Godel and economics?

Wojtek Sokolowski sokol at jhu.edu
Thu May 25 11:03:51 PDT 2000


At 09:01 AM 5/24/00 +0100, you wrote:
>
>
>
>>accept that Godel's results have implications for
>>economics,
>
>>Ian
>
>OK, I'll bite. What are these?
>
>cheers

cf. Paul Ormerod _The Death of Economics_ .

Ormerod argues that a system of hundereds of equations that econometricians use to describe an economy do not have a unique solution (which represents the "equilibrium" of that system in econo-babble); the system is solved by iterations i.e. trial and error approximations that solve the equations within a certain margin or error. It is, however, possible that another solution of that system, perhaps even within a more narrow margin of error exists, but it cannot be found through that particular iterative process (which involves a rather small number of iterations that stop as soon the error reaches an apriori specified margin).
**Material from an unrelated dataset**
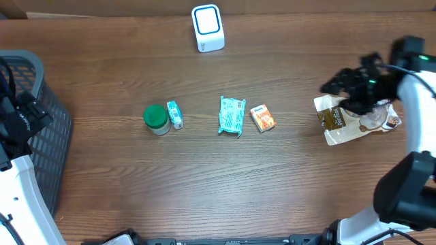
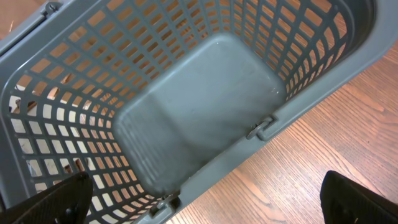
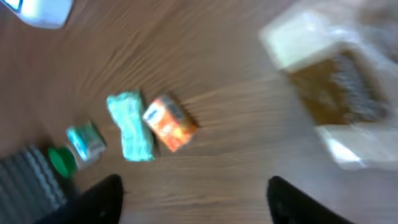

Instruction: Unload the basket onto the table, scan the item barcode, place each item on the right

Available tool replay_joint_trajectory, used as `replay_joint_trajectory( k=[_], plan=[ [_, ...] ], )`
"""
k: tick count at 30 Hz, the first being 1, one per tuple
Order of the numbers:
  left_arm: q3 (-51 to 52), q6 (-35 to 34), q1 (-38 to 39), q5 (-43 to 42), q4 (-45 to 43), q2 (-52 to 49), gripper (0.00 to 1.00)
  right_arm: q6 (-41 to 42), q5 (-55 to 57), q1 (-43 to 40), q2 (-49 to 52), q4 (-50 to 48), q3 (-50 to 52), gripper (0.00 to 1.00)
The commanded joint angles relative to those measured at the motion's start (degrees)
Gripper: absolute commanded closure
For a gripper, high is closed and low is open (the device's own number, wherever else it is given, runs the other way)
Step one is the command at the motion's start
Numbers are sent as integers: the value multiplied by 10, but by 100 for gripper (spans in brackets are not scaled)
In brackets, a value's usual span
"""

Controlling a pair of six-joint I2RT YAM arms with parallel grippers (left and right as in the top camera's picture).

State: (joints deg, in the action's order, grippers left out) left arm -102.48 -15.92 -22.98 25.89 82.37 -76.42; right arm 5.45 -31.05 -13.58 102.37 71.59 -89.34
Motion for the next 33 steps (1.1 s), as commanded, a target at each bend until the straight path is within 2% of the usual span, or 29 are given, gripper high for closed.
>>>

Looking at it from a different angle, there are a set of numbers of which we do not know whether they are or are not solutions to a given set of equations.

The practical implication of the Ormerod's argument is that the neoclassical sacred cow, Pareto's optimum (meaning finding a unique solution of a system of multiple utility functions) is a fiction - there are many possible, yet unknown, solutions.